Saturday, December 6, 2008

SQL SERVER - SELECT 1 vs SELECT * - An Interesting Observation

SQL SERVER - SELECT 1 vs SELECT * - An Interesting Observation

February 26, 2008 by pinaldave

Many times I have seen issue of SELECT 1 vs SELECT * discussed in terms of performance or readability while checking for existence of rows in table. I ran quick 4 tests about this observed that I am getting same result when used SELECT 1 and SELECT *. I think smart readers of this blog will come up the situation when SELECT 1 and SELECT * have different execution plan when used to find existence of rows.

Let us see 4 tests I ran and note their result is same and their Execution Plan take same amount of resources (50% and 50%)

You can click on images to see larger images.

Test 1 : Whole Table SELECT

USE AdventureWorks
GO
IF EXISTS(
SELECT 1
FROM Production.Product)
SELECT 'SELECT 1'
GO
IF EXISTS(
SELECT *
FROM Production.Product)
SELECT 'SELECT *'
GO

Test 2 : Condition WHERE on Indexed Column

USE AdventureWorks
GO
IF EXISTS(
SELECT 1
FROM Production.Product
WHERE Name = 'Adjustable Race')
SELECT 'SELECT 1'
GO
IF EXISTS(
SELECT *
FROM Production.Product
WHERE Name = 'Adjustable Race')
SELECT 'SELECT *'
GO

Test 3 : Using Aggregate function COUNT

USE AdventureWorks
GO
IF (
SELECT 1
FROM Production.Product
WHERE Name = 'Adjustable Race') = 1
SELECT 'SELECT 1'
GO
IF (
SELECT COUNT(*)
FROM Production.Product
WHERE Name = 'Adjustable Race') = 1
SELECT 'SELECT *'
GO

Test 4 : Using COUNT with search on non-indexed Column

USE AdventureWorks
GO
IF (
SELECT COUNT(1)
FROM Production.Product
WHERE SafetyStockLevel = '800') > 1
SELECT 'SELECT 1'
GO
IF (
SELECT COUNT(*)
FROM Production.Product
WHERE SafetyStockLevel = '800') > 1
SELECT 'SELECT *'
GO

Note: I have used single quotes around 800, which is numeric and I am aware of that fact. Above queries are for testing purpose only.

I have been using SELECT 1 instead of SELECT * when checking existence of rows. I would like to see what my readers have opinion about this.
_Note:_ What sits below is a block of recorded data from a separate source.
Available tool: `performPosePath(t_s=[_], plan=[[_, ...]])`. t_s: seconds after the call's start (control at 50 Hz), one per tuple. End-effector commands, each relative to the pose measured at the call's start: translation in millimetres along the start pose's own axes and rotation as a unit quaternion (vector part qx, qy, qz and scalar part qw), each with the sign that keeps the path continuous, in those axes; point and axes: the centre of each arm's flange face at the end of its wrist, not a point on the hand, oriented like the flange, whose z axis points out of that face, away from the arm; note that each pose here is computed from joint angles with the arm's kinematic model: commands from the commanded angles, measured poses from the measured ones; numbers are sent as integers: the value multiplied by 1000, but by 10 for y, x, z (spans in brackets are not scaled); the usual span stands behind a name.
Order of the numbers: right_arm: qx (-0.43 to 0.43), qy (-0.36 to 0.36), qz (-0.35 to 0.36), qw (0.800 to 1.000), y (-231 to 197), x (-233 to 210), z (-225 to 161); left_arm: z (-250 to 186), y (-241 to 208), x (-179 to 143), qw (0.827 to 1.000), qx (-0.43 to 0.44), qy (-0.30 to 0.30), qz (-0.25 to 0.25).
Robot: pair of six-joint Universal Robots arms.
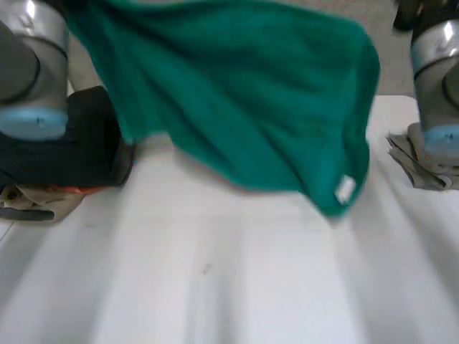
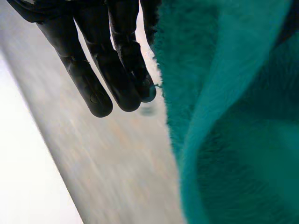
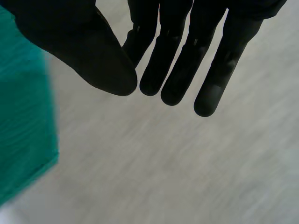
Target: Fold the laundry.
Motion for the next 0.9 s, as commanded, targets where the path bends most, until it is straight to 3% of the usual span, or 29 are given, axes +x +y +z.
performPosePath(t_s=[0.02, 0.2, 0.32, 0.46, 0.54, 0.64, 0.74, 0.82, 0.9], plan=[[103, 0, 19, 995, -484, 193, 48, -22, -269, -100, 999, 25, 1, -35], [4, -99, 24, 995, -188, 65, -330, -644, 272, -40, 991, -117, 52, -30], [-101, -192, 41, 975, 237, -209, -786, -1101, 455, 68, 982, -161, 90, -31], [-188, -225, 78, 953, 559, -343, -1016, -1210, 81, 129, 987, -97, 125, -36], [-245, -235, 143, 930, 656, -448, -1110, -1252, -236, 134, 987, -72, 139, -33], [-303, -231, 264, 886, 668, -678, -1218, -1298, -638, 129, 984, -54, 162, -42], [-322, -244, 337, 850, 631, -1004, -1312, -1331, -911, 109, 982, -44, 176, -48], [-317, -267, 359, 836, 615, -1321, -1371, -1364, -1134, 86, 981, -29, 183, -54], [-297, -279, 362, 839, 684, -1615, -1365, -1424, -1357, 62, 980, -12, 187, -65]])
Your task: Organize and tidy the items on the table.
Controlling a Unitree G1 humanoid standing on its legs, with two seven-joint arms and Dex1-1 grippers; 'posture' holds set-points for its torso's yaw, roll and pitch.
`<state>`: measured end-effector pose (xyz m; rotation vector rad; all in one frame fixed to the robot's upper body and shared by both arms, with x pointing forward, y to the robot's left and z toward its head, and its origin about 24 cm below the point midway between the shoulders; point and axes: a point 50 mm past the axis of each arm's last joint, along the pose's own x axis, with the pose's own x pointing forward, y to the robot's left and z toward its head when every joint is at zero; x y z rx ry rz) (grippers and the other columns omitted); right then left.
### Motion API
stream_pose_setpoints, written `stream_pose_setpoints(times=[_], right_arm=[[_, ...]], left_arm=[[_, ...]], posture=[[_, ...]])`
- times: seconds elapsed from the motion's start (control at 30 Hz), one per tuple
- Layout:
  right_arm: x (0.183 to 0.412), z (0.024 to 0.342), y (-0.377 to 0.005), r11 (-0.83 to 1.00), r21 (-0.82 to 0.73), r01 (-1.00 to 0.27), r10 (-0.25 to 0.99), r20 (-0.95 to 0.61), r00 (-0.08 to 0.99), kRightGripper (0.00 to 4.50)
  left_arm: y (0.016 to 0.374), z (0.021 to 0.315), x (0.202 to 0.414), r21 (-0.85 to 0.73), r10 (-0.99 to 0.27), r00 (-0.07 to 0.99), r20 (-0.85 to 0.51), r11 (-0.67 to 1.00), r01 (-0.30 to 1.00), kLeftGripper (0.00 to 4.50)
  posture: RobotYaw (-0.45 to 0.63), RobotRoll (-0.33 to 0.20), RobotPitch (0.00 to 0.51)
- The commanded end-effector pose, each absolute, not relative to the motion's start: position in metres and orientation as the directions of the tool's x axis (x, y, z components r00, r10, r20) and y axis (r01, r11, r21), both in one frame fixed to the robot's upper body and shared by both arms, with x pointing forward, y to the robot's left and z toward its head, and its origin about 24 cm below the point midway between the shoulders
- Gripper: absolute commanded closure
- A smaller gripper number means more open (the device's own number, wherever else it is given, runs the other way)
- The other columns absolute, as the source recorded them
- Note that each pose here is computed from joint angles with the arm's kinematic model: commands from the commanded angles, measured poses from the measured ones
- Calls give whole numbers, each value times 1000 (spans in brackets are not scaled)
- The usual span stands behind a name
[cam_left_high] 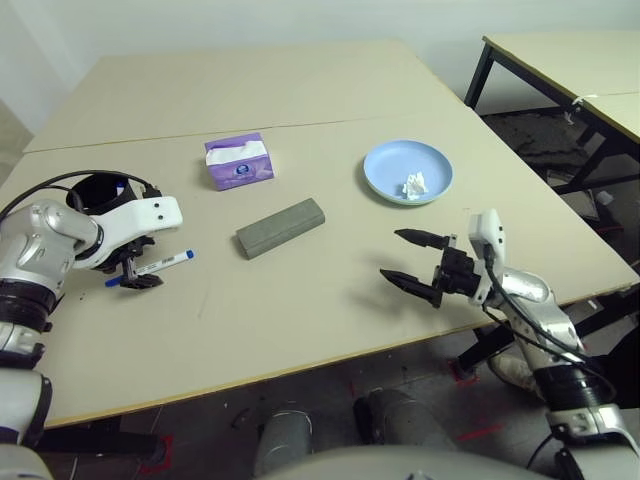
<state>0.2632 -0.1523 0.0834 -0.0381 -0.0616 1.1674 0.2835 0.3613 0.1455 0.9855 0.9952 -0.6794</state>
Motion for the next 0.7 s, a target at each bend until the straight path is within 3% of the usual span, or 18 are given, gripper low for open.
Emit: stream_pose_setpoints(times=[0.03, 0.2, 0.6, 0.7], right_arm=[[262, 83, -152, 385, -68, -920, 923, 12, 385, 0], [262, 83, -151, 384, -66, -921, 923, 13, 384, 0], [263, 86, -150, 386, -71, -920, 923, 20, 385, 0], [264, 87, -149, 385, -73, -920, 923, 24, 384, 0]], left_arm=[[361, 141, 284, 350, -25, 394, -919, 411, 842, 33], [360, 139, 283, 333, -38, 379, -925, 405, 852, 33], [354, 140, 286, 325, -68, 383, -921, 405, 854, 4022], [354, 140, 287, 326, -72, 386, -920, 408, 853, 4259]], posture=[[-73, 0, 62], [-75, 0, 63], [-79, 0, 55], [-77, 0, 52]])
Please have your opinion and make your comment here.

Reference : Pinal Dave (http://www.SQLAuthority.com)

kick it on DotNetKicks.com

Posted in Author Pinal, SQL, SQL Authority, SQL Performance, SQL Query, SQL Scripts, SQL Server, SQL Tips and Tricks, T SQL, Technology | 21 Comments
21 Responses to “SQL SERVER - SELECT 1 vs SELECT * - An Interesting Observation”

1.
on February 26, 2008 at 11:59 am Allan Svelmoe Hansen

I read about this as well over on
http://www.sqlskills.com/blogs/conor/2008/02/07/EXISTSSubqueriesSELECT1VsSELECT.aspx
However my own testing, both when viewing execution plans and using Statistic timer to see compile/execution time, is that I can’t find consistent difference between using SELECT * or SELECT 1 when combined with an EXISTS clause/condition

(even when using DROPCLEANBUFFERS and FREEPROCCACHE between each run, which as far as I understand should clear the cache and force a recompilation of my queries).

I’m glad somebody else have taken this subject up as well, as I am strained for time to play myself at the moment - and it is one of those “myths” within SQL currently, that I’m having trouble finding out if is true or not.

2.
on February 26, 2008 at 6:28 pm Kris

If you try this with a view that return columns from functions or subquieries

ie

select c1,c2,(select tc from tbl2 where tbl2.t1 =tbl.t1) as tc3
from tbl

the select 1 will not execute the (select tc from tbl2 where tbl2.t1 =tbl.t1 ) sub query. This is a significant performance gain my view runs 99% slower with select *

3.
on February 26, 2008 at 8:01 pm simon worth

The problem with SELECT * is it retrieves all the meta data associated to the object(s) in question BEFORE runtime. So during compilation of the query there is unneeded overhead associated to it - but at run time the query plans will be the same.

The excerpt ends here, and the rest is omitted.